Trade is the engine of growth, and investment is the propeller of that engine.
As we saw before, both Nepal and China, as important parts of the ancient Silk Road Belt, have benefited in the past from vibrant trade and commerce in the region.
Nepal has been adopting a policy of economic liberalization since the early 1990s where all economic policies are set to a liberal framework.
To take advantage of the investment opportunities in Nepal, both the governments should encourage Chinese investments in the most promising sectors such as infrastructure development, hydropower, agriculture and minerals, and tourism.
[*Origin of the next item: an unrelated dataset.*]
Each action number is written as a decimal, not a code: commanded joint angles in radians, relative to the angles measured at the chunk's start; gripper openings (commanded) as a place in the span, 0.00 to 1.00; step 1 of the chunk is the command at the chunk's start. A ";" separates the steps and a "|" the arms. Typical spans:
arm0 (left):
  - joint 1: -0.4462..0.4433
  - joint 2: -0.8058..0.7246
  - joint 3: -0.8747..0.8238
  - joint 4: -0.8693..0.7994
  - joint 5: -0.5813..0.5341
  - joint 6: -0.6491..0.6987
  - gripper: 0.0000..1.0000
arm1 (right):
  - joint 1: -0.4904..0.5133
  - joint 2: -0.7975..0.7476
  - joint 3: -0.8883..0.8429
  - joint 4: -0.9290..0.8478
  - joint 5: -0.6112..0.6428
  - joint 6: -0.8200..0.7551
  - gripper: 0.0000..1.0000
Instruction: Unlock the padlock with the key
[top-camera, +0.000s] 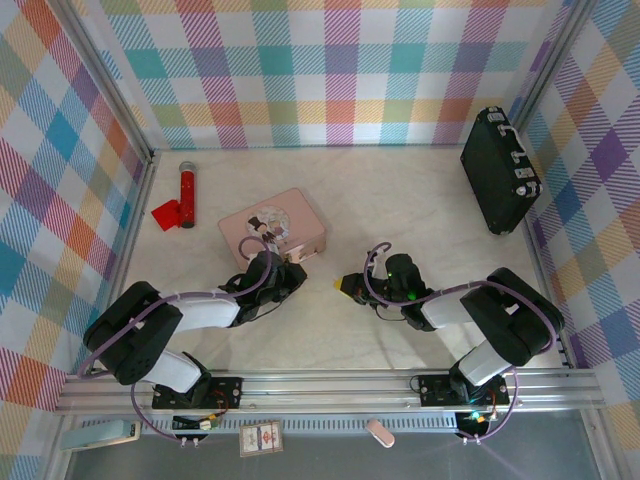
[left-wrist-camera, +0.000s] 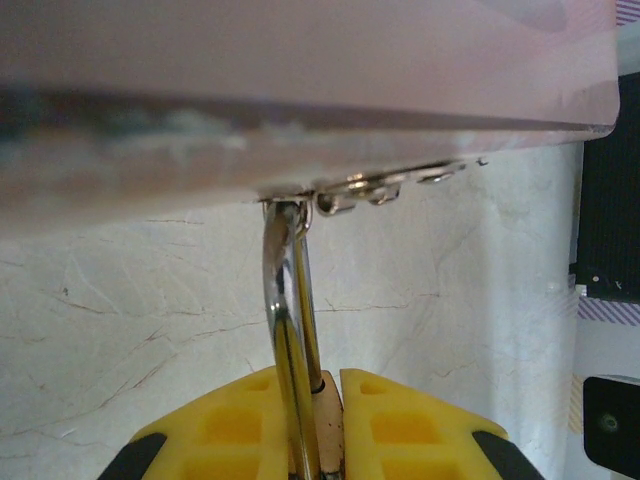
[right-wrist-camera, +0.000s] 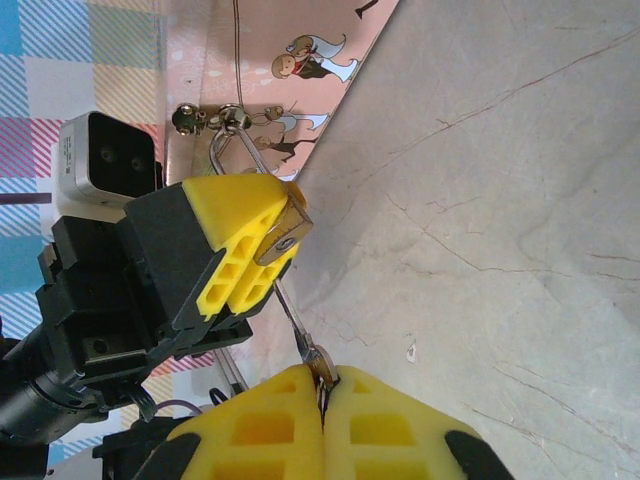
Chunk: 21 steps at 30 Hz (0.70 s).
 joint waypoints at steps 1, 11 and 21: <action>-0.012 0.001 0.041 0.155 0.016 -0.003 0.00 | 0.006 0.005 0.020 0.002 0.014 -0.003 0.00; -0.022 0.014 0.049 0.175 0.021 -0.015 0.00 | 0.010 0.038 0.038 0.016 0.011 0.006 0.00; -0.026 0.034 0.046 0.201 0.024 -0.028 0.00 | 0.034 0.104 0.061 0.067 0.010 0.025 0.00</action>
There are high hopes in Nepal on the Belt and Road Initiative (BRI) put forward by President H. E. Xi Jinping. The BRI aims to have peace and prosperity in the region and beyond, which holds far-reaching implications for the development of its neighbours.
In Nepal, our focus is on strengthening inclusive growth.
As Nepal draws out from a long transition and moves towards graduating from LDC status by 2022 and acquiring a middle income status by 2030, we need to move with great speed and vision.
For that, Nepal will have to focus on promising sector such as hydro-power, industries, tourism, and agriculture as well as gainful employment of the youth population.
A comprehensive economic partnership between Nepal and China will help achieve these goals quickly and sustainably.
This is the vision I have for Nepal-China relations in the era of 21st century. The vision is one of common development and common efforts. It is a vision of shared prosperity through mutual support and collaboration.
I believe all of you assembled here will agree with me that a stable and prosperous Nepal will be in the long-term interest not only of Nepal and China, but also the entire region.
Let me therefore conclude by emphasizing the crucial role of close economic partnership in further cementing Nepal-China ties.
I thank you all for your kind attention and participation.